Exercise aim: Reproduce the entries shown below only from the line with "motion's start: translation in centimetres" down to the line with "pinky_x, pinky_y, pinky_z", keeping both end lines and copying each one exactly.
The records Block Start
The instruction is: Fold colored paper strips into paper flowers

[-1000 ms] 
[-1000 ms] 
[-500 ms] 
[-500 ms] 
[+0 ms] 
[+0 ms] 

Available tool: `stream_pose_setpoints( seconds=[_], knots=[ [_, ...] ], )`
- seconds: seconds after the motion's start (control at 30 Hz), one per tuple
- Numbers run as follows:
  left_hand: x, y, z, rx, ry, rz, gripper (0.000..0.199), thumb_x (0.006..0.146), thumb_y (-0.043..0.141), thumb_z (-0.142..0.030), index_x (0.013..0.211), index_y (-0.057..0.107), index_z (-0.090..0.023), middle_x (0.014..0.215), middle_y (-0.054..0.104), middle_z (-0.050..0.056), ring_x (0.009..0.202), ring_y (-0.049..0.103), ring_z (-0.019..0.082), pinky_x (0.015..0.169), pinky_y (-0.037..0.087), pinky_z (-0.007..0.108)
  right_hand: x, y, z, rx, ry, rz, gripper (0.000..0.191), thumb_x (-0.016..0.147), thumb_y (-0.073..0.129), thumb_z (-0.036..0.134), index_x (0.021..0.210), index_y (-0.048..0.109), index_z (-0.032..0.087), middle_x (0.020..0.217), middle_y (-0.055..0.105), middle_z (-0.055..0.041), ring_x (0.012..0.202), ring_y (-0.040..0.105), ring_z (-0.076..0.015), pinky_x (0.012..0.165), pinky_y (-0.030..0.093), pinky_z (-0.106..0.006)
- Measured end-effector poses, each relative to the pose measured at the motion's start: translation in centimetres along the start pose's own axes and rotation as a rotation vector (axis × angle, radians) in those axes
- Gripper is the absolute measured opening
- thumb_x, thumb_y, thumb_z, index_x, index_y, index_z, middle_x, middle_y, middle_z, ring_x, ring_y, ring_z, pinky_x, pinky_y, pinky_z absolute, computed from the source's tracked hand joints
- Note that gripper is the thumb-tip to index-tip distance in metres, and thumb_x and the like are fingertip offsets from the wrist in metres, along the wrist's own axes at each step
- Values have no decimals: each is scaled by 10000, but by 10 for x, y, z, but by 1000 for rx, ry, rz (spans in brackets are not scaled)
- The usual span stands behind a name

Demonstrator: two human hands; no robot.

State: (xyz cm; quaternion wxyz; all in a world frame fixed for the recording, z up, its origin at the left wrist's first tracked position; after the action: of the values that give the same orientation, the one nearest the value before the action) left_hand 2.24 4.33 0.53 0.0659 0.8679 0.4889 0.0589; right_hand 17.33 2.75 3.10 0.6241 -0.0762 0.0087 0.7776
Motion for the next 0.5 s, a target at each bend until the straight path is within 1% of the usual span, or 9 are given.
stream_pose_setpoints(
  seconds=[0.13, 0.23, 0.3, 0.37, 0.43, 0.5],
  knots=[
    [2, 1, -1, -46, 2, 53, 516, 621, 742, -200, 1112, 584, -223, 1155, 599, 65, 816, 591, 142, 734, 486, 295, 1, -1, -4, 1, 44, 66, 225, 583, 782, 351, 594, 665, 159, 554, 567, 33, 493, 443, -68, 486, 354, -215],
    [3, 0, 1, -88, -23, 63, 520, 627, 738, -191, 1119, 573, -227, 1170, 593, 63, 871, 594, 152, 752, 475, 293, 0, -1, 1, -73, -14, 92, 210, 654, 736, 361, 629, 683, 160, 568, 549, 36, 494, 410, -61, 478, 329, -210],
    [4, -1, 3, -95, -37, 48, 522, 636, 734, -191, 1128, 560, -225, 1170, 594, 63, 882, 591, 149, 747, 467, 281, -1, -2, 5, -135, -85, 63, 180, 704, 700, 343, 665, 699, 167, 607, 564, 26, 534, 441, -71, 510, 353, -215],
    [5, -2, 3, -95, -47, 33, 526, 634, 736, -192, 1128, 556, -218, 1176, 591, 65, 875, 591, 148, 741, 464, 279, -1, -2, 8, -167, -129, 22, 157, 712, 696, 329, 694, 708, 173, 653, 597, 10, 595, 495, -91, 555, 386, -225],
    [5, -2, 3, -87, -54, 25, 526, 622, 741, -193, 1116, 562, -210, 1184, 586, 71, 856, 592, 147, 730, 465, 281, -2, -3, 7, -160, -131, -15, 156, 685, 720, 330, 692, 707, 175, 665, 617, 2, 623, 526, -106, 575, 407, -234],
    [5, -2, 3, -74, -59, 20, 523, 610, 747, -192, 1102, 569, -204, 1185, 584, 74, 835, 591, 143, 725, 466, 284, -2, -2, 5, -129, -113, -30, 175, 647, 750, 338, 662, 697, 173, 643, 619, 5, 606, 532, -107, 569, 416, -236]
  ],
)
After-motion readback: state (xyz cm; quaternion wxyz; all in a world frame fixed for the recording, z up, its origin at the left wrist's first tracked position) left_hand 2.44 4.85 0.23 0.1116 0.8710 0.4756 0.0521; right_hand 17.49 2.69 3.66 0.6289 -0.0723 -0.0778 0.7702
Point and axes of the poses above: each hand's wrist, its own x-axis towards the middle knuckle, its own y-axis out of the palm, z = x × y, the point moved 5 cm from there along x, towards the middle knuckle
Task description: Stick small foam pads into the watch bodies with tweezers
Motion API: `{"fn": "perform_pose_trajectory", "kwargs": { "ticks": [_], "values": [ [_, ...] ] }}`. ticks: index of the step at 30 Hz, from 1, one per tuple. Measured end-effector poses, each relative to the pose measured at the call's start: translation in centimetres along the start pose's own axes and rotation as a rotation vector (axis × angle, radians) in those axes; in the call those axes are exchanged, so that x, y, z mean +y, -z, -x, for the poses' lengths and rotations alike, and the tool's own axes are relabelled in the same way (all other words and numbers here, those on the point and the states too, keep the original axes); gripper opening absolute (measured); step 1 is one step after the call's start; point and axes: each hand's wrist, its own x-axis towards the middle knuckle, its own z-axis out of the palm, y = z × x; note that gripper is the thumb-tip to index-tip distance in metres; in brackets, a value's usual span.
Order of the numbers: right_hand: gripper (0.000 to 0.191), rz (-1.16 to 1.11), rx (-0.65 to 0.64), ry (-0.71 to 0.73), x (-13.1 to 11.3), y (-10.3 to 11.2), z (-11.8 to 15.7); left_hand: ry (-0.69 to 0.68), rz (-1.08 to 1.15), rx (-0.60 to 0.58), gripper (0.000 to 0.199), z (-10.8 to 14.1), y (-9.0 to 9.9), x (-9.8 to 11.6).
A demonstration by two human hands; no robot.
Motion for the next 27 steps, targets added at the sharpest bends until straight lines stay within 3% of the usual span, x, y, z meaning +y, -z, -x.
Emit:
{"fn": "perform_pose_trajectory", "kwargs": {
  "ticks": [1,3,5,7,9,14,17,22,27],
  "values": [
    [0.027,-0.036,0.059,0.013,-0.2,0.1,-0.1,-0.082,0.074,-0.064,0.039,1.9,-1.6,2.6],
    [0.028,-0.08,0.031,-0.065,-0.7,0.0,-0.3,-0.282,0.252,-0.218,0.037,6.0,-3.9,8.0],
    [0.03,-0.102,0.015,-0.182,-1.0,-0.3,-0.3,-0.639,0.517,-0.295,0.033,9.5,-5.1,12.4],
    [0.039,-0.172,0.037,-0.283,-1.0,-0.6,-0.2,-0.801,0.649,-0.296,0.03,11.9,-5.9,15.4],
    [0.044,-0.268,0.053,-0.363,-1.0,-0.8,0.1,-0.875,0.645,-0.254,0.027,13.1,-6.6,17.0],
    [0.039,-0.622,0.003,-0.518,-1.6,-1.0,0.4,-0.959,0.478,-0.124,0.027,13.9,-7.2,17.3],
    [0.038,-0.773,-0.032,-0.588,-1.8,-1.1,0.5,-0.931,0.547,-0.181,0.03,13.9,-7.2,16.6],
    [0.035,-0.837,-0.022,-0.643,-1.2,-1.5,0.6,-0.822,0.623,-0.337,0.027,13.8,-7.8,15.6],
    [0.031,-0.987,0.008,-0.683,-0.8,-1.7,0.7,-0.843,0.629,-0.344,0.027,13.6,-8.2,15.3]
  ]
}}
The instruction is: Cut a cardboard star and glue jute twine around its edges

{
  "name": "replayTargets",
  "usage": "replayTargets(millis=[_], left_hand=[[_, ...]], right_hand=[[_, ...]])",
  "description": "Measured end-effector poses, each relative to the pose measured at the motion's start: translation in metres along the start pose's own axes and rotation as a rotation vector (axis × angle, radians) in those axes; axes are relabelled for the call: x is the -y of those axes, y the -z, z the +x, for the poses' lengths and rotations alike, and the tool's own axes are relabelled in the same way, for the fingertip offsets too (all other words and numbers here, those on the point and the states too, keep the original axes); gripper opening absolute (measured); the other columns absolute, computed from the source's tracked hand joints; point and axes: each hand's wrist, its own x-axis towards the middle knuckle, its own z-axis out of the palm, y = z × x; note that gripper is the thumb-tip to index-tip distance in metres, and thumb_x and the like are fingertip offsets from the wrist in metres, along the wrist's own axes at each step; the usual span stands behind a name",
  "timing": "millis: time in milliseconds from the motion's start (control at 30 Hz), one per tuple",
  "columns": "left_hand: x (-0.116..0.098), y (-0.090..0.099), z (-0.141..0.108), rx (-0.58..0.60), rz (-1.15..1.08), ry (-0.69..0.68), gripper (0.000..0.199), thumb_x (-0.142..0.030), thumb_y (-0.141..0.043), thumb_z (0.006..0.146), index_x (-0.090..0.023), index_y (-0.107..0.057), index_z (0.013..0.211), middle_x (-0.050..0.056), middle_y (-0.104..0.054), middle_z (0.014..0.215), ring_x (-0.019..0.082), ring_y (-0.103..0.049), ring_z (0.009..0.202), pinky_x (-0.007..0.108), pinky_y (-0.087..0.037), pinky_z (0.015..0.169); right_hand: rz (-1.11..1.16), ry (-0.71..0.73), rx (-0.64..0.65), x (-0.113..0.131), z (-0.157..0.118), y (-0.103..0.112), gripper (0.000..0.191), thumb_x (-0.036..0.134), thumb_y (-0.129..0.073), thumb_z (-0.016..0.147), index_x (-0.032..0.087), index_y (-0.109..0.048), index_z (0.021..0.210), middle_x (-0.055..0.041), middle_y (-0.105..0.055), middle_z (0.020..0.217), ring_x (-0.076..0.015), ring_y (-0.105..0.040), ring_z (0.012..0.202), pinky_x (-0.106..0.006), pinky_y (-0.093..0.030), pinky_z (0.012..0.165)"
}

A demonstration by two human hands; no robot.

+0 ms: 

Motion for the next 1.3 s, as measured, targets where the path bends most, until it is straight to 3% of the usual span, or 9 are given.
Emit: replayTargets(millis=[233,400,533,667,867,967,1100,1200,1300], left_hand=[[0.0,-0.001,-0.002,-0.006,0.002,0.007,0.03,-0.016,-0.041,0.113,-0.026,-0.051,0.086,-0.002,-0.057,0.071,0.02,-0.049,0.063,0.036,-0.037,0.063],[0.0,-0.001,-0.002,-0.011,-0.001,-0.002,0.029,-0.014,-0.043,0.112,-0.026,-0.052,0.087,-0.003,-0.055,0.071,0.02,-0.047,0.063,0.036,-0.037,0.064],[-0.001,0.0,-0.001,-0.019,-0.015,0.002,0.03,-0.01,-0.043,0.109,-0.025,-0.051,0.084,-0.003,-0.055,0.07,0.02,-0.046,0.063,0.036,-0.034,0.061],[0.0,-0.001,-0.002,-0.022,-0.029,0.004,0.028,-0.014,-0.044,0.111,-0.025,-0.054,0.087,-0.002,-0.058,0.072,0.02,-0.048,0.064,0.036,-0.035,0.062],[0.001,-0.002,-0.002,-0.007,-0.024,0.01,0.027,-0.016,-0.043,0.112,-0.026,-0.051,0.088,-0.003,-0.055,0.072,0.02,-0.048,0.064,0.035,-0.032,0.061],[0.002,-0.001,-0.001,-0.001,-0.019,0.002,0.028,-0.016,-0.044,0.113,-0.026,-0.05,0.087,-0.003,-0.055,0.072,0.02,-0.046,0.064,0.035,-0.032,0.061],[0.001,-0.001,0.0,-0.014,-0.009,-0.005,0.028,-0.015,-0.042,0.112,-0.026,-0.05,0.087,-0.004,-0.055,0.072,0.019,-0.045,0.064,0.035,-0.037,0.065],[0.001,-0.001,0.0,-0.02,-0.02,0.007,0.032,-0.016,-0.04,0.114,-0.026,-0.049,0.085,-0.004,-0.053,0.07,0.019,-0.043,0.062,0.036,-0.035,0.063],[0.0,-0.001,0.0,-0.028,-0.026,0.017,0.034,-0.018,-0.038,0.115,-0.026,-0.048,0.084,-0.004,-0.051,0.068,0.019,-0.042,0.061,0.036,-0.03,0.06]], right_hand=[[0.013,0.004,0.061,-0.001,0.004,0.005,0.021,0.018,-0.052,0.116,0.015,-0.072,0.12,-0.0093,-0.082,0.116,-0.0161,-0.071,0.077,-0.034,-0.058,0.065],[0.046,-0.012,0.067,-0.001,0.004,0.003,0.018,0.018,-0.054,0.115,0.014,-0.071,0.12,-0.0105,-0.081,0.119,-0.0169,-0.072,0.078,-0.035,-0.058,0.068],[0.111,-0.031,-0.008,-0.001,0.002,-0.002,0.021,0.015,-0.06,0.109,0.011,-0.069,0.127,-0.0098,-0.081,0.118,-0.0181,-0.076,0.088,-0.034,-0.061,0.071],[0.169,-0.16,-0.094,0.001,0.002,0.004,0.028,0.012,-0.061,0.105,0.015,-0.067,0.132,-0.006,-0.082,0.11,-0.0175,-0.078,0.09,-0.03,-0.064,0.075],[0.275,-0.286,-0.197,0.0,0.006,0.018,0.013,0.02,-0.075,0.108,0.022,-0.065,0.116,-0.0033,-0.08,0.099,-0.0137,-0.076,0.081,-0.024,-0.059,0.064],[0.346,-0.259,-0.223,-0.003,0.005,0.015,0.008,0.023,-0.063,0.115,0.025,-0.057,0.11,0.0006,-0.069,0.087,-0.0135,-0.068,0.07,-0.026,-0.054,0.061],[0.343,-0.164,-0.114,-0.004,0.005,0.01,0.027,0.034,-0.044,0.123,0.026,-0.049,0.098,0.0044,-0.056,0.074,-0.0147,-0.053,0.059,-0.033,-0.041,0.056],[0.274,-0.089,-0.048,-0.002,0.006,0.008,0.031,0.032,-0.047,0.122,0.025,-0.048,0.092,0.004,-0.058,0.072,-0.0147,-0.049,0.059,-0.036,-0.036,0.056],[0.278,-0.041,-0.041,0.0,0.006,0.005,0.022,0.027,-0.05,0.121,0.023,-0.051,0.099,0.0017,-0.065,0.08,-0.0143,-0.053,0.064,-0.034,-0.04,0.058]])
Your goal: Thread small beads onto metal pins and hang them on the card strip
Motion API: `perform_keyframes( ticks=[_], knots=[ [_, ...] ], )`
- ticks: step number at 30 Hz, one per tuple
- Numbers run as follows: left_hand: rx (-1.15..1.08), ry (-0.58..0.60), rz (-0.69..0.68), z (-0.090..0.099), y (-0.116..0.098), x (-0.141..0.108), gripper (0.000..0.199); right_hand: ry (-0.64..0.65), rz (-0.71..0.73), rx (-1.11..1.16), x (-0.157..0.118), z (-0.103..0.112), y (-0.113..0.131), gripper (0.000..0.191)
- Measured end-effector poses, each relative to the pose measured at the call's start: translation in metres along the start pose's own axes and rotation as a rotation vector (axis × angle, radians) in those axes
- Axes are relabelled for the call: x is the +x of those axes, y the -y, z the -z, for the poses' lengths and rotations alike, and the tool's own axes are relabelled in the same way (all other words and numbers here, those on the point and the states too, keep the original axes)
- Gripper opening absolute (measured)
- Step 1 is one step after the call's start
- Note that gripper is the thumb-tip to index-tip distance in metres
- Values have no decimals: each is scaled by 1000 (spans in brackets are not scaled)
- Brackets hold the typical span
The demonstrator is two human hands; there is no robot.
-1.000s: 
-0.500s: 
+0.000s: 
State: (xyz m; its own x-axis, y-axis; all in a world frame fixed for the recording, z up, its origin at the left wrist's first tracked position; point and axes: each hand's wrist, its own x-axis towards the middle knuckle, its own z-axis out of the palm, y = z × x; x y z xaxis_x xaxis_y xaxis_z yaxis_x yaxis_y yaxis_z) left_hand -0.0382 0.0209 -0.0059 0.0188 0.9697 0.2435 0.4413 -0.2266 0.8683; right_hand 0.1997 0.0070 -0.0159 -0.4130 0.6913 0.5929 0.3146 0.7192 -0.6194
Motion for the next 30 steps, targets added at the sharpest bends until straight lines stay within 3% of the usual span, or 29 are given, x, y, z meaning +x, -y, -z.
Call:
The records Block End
Solution below:
- Measured end-effector poses, each relative to the pose measured at the motion's start: translation in centimetres along the start pose's own axes and rotation as a rotation vector (axis × angle, radians) in those axes
- Gripper is the absolute measured opening
- thumb_x, thumb_y, thumb_z, index_x, index_y, index_z, middle_x, middle_y, middle_z, ring_x, ring_y, ring_z, pinky_x, pinky_y, pinky_z absolute, computed from the source's tracked hand joints

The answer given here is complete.